*** Opening of RECORDS ***
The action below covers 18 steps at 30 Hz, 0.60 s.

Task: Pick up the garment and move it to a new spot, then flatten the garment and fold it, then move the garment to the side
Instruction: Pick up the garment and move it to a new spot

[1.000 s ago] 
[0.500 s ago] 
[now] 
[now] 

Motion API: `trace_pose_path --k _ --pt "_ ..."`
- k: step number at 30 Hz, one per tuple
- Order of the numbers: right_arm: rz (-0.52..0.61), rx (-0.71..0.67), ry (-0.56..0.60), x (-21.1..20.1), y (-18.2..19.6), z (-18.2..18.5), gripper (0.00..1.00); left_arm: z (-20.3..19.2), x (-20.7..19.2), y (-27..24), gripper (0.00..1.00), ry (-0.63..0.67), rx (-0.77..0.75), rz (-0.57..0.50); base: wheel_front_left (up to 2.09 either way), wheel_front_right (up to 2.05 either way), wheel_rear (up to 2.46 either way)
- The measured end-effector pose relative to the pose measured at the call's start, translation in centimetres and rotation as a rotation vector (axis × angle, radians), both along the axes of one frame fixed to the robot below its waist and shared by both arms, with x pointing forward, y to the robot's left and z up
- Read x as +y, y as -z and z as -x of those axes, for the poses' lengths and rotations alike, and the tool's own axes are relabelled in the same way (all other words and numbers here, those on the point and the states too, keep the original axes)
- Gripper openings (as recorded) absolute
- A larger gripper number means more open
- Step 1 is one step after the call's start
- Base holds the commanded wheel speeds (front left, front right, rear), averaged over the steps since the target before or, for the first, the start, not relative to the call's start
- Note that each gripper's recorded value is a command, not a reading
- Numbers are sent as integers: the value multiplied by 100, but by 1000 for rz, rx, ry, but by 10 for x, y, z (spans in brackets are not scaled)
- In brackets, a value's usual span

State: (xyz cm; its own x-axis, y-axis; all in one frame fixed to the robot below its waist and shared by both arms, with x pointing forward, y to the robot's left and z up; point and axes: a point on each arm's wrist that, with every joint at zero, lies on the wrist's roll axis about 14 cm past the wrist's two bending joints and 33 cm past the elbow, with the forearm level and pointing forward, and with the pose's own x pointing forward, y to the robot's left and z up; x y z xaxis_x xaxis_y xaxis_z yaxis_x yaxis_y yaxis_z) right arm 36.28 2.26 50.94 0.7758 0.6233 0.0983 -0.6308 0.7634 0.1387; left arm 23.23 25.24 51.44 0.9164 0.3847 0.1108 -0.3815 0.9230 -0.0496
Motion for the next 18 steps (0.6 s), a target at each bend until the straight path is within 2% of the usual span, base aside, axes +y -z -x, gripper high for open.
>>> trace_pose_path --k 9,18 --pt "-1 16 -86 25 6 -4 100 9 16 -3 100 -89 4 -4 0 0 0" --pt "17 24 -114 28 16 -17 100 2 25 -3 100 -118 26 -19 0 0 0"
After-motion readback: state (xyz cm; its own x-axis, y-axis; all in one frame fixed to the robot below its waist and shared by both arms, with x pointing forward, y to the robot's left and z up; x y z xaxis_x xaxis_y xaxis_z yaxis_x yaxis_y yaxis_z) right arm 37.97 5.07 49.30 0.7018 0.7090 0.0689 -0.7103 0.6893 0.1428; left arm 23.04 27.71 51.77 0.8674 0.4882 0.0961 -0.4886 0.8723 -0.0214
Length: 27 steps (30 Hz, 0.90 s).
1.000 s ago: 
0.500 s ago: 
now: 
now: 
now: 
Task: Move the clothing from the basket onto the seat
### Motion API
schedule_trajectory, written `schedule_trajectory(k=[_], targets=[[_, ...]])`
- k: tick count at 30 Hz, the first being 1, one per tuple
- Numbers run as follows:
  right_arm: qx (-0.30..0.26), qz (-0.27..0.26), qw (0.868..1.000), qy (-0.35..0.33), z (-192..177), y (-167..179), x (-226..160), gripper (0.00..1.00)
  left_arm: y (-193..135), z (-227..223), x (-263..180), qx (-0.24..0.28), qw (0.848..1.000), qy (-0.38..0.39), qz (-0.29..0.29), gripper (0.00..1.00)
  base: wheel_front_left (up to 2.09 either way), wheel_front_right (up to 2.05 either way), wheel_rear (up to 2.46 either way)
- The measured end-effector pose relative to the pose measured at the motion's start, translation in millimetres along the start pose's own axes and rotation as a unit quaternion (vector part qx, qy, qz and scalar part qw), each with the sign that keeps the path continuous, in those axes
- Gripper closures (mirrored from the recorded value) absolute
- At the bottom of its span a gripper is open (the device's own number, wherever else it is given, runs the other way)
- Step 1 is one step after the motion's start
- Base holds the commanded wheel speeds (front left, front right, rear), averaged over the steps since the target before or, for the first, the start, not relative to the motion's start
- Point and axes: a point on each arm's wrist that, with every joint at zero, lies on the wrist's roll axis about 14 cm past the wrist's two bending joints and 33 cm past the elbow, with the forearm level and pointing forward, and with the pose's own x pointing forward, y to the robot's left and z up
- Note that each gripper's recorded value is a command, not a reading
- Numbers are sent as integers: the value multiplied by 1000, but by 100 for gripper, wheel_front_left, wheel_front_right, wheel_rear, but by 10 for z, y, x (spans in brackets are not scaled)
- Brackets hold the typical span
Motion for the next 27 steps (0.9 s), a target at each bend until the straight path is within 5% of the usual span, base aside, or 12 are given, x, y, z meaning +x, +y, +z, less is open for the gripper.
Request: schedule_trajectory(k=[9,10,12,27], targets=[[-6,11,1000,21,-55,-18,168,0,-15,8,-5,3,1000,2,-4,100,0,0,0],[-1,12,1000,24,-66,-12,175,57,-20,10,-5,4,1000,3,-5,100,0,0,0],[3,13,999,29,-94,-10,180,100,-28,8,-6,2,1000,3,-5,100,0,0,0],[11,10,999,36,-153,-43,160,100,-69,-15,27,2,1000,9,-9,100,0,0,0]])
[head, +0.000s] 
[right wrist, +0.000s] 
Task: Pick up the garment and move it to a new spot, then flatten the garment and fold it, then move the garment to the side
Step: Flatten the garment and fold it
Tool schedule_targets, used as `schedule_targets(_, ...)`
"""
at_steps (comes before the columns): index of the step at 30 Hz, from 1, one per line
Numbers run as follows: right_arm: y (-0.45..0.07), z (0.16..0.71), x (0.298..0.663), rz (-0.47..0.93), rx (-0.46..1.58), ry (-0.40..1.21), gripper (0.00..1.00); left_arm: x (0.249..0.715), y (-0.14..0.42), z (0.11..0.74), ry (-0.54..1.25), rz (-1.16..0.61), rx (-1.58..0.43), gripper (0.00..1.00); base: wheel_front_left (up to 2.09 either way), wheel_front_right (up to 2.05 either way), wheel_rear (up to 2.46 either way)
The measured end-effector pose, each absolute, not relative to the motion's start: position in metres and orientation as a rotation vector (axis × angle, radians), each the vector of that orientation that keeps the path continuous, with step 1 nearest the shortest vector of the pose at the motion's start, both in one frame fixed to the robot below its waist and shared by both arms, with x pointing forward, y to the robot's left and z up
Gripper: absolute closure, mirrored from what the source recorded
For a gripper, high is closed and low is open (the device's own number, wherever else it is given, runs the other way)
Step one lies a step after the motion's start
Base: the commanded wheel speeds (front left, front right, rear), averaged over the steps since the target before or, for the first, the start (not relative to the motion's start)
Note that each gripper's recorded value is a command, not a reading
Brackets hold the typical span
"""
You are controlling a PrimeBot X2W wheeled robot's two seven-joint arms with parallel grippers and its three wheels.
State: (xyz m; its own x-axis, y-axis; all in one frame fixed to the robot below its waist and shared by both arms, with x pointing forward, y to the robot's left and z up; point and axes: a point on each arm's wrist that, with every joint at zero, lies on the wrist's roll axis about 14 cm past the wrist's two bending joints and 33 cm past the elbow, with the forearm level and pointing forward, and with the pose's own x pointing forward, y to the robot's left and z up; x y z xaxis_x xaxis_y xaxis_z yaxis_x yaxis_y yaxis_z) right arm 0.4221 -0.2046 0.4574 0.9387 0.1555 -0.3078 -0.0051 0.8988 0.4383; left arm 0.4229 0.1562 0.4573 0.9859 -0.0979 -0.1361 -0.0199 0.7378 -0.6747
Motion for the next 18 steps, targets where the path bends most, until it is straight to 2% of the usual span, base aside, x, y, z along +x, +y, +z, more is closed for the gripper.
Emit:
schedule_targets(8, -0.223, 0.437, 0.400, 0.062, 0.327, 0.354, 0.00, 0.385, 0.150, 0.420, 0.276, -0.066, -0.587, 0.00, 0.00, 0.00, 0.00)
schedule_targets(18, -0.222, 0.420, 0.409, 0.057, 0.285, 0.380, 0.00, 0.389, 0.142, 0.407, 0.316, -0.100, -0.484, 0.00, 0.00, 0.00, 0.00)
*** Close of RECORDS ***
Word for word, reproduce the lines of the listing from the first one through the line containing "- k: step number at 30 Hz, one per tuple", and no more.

The action below covers 18 steps at 30 Hz, 0.60 s.

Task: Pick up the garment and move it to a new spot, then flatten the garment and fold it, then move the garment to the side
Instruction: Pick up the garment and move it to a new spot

[1.000 s ago] 
[0.500 s ago] 
[now] 
[now] 

Motion API: `trace_pose_path --k _ --pt "_ ..."`
- k: step number at 30 Hz, one per tuple

Nothing else belongs in this output.